| Task data |

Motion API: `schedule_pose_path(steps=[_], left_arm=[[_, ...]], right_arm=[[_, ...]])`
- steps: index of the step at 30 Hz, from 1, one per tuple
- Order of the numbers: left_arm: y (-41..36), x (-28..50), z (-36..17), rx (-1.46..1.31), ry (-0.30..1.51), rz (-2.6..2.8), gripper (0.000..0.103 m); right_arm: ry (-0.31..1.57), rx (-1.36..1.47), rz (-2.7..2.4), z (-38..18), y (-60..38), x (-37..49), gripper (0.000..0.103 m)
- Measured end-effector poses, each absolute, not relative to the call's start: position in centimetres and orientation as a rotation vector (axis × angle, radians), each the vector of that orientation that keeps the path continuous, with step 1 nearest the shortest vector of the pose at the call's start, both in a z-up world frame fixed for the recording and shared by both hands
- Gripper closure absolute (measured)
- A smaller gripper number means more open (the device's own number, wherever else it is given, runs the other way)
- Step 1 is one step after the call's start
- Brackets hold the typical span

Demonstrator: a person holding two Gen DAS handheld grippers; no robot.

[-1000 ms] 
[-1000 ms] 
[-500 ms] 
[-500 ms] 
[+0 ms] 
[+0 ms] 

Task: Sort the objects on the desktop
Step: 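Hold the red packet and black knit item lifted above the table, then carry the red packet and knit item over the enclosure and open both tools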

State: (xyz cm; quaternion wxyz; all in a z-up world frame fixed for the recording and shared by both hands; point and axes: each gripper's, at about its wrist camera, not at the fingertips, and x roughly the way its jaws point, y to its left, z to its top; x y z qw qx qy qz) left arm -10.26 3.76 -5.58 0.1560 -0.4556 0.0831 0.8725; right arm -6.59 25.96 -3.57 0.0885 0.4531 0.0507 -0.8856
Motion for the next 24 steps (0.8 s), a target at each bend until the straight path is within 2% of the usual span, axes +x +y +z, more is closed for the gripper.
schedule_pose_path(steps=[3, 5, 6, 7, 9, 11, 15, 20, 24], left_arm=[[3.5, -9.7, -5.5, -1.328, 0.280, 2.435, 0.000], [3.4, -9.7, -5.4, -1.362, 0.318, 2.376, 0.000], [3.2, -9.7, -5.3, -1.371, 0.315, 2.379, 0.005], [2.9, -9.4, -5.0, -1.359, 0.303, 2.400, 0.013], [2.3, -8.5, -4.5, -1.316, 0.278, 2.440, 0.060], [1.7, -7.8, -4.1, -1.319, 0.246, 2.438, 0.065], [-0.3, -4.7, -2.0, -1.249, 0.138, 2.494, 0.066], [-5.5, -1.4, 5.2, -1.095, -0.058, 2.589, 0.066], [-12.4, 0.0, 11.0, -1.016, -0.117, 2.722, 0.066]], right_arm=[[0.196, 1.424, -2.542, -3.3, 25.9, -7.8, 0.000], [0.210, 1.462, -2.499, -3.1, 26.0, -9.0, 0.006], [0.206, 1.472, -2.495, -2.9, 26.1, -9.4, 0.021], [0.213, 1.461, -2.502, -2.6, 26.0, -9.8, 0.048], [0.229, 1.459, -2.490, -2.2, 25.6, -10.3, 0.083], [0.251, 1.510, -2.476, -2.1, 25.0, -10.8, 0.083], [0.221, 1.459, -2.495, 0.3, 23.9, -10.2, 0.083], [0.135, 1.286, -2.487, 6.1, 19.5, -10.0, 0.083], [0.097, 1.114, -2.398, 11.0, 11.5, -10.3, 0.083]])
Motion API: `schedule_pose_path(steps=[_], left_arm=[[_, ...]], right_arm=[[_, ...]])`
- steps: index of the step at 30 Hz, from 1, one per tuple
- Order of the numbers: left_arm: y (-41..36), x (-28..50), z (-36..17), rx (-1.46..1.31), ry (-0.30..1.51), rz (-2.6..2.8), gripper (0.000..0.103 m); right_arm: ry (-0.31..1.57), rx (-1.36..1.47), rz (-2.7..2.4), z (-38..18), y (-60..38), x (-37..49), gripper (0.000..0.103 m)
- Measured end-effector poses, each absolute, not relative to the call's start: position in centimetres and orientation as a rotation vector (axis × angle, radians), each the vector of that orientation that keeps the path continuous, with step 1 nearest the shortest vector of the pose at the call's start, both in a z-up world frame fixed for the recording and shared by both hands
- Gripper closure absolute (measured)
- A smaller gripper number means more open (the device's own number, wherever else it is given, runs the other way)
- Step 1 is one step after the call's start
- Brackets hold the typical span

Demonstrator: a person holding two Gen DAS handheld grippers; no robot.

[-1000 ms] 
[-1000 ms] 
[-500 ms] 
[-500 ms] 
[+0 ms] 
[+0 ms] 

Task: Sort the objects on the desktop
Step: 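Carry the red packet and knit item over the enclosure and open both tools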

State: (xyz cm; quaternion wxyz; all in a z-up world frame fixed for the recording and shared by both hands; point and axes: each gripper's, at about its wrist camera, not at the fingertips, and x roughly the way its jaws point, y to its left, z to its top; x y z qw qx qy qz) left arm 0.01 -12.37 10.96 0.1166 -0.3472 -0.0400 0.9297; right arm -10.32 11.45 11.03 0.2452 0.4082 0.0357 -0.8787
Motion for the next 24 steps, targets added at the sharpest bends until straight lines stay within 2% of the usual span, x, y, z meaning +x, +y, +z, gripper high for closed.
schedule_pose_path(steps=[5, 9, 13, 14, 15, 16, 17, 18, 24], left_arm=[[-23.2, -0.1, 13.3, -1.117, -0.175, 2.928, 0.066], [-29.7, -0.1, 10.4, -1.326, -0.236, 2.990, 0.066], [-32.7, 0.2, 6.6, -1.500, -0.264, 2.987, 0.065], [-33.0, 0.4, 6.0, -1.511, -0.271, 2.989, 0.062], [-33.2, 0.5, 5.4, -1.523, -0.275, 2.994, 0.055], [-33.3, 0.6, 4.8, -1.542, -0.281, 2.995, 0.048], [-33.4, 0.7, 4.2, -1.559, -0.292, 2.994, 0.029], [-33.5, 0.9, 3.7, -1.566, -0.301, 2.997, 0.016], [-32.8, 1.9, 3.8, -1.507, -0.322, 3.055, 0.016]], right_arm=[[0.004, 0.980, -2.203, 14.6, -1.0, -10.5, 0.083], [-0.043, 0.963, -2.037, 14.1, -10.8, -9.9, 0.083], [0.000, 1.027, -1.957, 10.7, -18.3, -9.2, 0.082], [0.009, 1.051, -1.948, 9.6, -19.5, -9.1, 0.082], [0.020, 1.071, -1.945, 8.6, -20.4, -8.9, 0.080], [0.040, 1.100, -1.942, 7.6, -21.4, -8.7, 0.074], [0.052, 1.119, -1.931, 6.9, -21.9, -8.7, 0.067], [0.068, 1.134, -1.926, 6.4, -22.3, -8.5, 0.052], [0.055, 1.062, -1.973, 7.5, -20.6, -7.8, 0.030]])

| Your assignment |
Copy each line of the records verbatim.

| Answer space |
Motion API: `schedule_pose_path(steps=[_], left_arm=[[_, ...]], right_arm=[[_, ...]])`
- steps: index of the step at 30 Hz, from 1, one per tuple
- Order of the numbers: left_arm: y (-41..36), x (-28..50), z (-36..17), rx (-1.46..1.31), ry (-0.30..1.51), rz (-2.6..2.8), gripper (0.000..0.103 m); right_arm: ry (-0.31..1.57), rx (-1.36..1.47), rz (-2.7..2.4), z (-38..18), y (-60..38), x (-37..49), gripper (0.000..0.103 m)
- Measured end-effector poses, each absolute, not relative to the call's start: position in centimetres and orientation as a rotation vector (axis × angle, radians), each the vector of that orientation that keeps the path continuous, with step 1 nearest the shortest vector of the pose at the call's start, both in a z-up world frame fixed for the recording and shared by both hands
- Gripper closure absolute (measured)
- A smaller gripper number means more open (the device's own number, wherever else it is given, runs the other way)
- Step 1 is one step after the call's start
- Brackets hold the typical span

Demonstrator: a person holding two Gen DAS handheld grippers; no robot.

[-1000 ms] 
[-1000 ms] 
[-500 ms] 
[-500 ms] 
[+0 ms] 
[+0 ms] 

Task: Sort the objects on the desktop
Step: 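Hold the red packet and black knit item lifted above the table, then carry the red packet and knit item over the enclosure and open both tools
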
State: (xyz cm; quaternion wxyz; all in a z-up world frame fixed for the recording and shared by both hands; point and axes: each gripper's, at about its wrist camera, not at the fingertips, and x roughly the way its jaws point, y to its left, z to its top; x y z qw qx qy qz) left arm -10.26 3.76 -5.58 0.1560 -0.4556 0.0831 0.8725; right arm -6.59 25.96 -3.57 0.0885 0.4531 0.0507 -0.8856
Motion for the next 24 steps (0.8 s), a target at each bend until the straight path is within 2% of the usual span, axes +x +y +z, more is closed for the gripper.
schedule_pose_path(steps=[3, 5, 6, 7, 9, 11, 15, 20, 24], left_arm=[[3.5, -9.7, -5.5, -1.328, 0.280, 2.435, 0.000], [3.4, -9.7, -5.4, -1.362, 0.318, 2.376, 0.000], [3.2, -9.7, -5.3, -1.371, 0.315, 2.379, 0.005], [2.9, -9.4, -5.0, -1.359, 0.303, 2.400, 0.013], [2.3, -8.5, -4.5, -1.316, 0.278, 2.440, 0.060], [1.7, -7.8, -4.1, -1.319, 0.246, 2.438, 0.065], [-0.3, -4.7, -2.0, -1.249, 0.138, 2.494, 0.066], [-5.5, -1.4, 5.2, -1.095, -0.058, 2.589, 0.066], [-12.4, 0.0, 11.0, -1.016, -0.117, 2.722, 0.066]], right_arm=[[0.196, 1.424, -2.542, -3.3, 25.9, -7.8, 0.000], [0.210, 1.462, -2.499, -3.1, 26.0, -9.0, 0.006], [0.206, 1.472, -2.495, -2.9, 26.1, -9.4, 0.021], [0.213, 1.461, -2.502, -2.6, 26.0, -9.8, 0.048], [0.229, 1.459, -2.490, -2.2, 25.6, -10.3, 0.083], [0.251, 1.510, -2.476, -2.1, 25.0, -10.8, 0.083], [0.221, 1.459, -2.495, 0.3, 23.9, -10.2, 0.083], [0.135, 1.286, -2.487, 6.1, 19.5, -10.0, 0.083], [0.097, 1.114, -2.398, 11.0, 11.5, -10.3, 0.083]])
Motion API: `schedule_pose_path(steps=[_], left_arm=[[_, ...]], right_arm=[[_, ...]])`
- steps: index of the step at 30 Hz, from 1, one per tuple
- Order of the numbers: left_arm: y (-41..36), x (-28..50), z (-36..17), rx (-1.46..1.31), ry (-0.30..1.51), rz (-2.6..2.8), gripper (0.000..0.103 m); right_arm: ry (-0.31..1.57), rx (-1.36..1.47), rz (-2.7..2.4), z (-38..18), y (-60..38), x (-37..49), gripper (0.000..0.103 m)
- Measured end-effector poses, each absolute, not relative to the call's start: position in centimetres and orientation as a rotation vector (axis × angle, radians), each the vector of that orientation that keeps the path continuous, with step 1 nearest the shortest vector of the pose at the call's start, both in a z-up world frame fixed for the recording and shared by both hands
- Gripper closure absolute (measured)
- A smaller gripper number means more open (the device's own number, wherever else it is given, runs the other way)
- Step 1 is one step after the call's start
- Brackets hold the typical span

Demonstrator: a person holding two Gen DAS handheld grippers; no robot.

[-1000 ms] 
[-1000 ms] 
[-500 ms] 
[-500 ms] 
[+0 ms] 
[+0 ms] 

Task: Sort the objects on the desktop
Step: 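Carry the red packet and knit item over the enclosure and open both tools
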
State: (xyz cm; quaternion wxyz; all in a z-up world frame fixed for the recording and shared by both hands; point and axes: each gripper's, at about its wrist camera, not at the fingertips, and x roughly the way its jaws point, y to its left, z to its top; x y z qw qx qy qz) left arm 0.01 -12.37 10.96 0.1166 -0.3472 -0.0400 0.9297; right arm -10.32 11.45 11.03 0.2452 0.4082 0.0357 -0.8787
Motion for the next 24 steps, targets added at the sharpest bends until straight lines stay within 2% of the usual span, x, y, z meaning +x, +y, +z, gripper high for closed.
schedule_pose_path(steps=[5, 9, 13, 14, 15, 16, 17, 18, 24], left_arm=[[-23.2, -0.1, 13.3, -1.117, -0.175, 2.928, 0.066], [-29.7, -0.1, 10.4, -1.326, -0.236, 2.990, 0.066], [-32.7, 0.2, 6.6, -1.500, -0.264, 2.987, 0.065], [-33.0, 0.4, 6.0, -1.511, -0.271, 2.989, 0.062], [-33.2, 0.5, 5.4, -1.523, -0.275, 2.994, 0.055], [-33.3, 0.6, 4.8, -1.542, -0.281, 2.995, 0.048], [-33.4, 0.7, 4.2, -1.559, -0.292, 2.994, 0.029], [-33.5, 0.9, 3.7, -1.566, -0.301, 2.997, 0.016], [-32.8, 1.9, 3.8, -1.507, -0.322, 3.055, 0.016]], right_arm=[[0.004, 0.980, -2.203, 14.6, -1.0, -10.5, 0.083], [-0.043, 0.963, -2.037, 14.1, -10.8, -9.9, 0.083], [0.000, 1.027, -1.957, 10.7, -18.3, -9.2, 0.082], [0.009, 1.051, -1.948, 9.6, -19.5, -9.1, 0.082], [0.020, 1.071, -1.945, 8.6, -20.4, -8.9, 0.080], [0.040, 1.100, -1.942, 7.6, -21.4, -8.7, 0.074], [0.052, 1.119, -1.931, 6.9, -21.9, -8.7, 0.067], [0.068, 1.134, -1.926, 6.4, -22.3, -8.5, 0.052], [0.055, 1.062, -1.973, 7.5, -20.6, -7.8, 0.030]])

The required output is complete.